--- Aim of the exercise ---
Copy out all lines of the records in which the word "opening" appears.
========================================
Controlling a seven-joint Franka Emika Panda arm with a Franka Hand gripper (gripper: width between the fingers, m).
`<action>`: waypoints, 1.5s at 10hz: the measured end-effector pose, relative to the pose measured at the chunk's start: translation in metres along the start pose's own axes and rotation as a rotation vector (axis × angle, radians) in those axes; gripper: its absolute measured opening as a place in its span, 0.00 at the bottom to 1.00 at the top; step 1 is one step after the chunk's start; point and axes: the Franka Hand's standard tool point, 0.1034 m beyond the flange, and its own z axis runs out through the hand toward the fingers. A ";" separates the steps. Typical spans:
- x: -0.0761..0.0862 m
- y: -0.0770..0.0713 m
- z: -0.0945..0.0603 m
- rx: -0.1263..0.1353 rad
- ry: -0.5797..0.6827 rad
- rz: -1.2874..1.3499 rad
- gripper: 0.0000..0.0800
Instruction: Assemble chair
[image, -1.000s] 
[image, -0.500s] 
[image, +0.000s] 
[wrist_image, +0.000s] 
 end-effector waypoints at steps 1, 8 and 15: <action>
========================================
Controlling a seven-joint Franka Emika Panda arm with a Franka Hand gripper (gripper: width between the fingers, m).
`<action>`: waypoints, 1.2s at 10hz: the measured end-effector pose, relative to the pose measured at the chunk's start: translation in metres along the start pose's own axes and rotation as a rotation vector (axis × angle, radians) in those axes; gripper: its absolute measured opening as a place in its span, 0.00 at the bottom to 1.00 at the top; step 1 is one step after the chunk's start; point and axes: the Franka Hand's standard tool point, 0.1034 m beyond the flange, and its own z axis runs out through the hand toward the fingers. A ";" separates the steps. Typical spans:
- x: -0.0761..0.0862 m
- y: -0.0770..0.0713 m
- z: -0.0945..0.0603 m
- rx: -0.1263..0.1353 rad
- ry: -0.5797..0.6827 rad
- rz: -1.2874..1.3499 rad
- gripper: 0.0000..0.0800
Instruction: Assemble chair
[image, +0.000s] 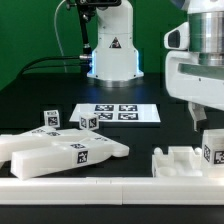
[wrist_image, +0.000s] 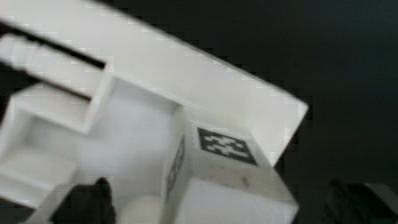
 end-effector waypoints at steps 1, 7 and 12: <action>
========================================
--- Response area ---
`<action>`: waypoints, 1.5s at 10hz: the measured end-effector pose, relative to the pose measured at the chunk's start: translation in metres along the start pose's own axes and rotation as a rotation vector (axis × angle, radians) in those axes; gripper: its absolute measured opening as a place in its span, 0.00 at the bottom to 1.00 at the top; step 1 is one step after the chunk's start; point and axes: the Franka Hand's standard tool point, 0.1034 m beyond the flange, and its own z axis runs out through the hand toward the fingers. A ";" separates the steps. Typical spans:
`<action>`: waypoints, 1.2s at 10hz: the measured end-effector pose, relative to the pose measured at the chunk's start: translation in metres along the start pose's own axes and rotation as a rotation vector (axis × angle, radians) in those axes; gripper: its absolute measured opening as a place in its span, 0.00 at the bottom to 1.00 at the top; step 1 is one step after the chunk's start; point and axes: the Franka Hand's standard tool point, 0.1034 m beyond the flange, and its own z axis runs out through the hand toward the fingers. A ";" separates the steps. Typical spans:

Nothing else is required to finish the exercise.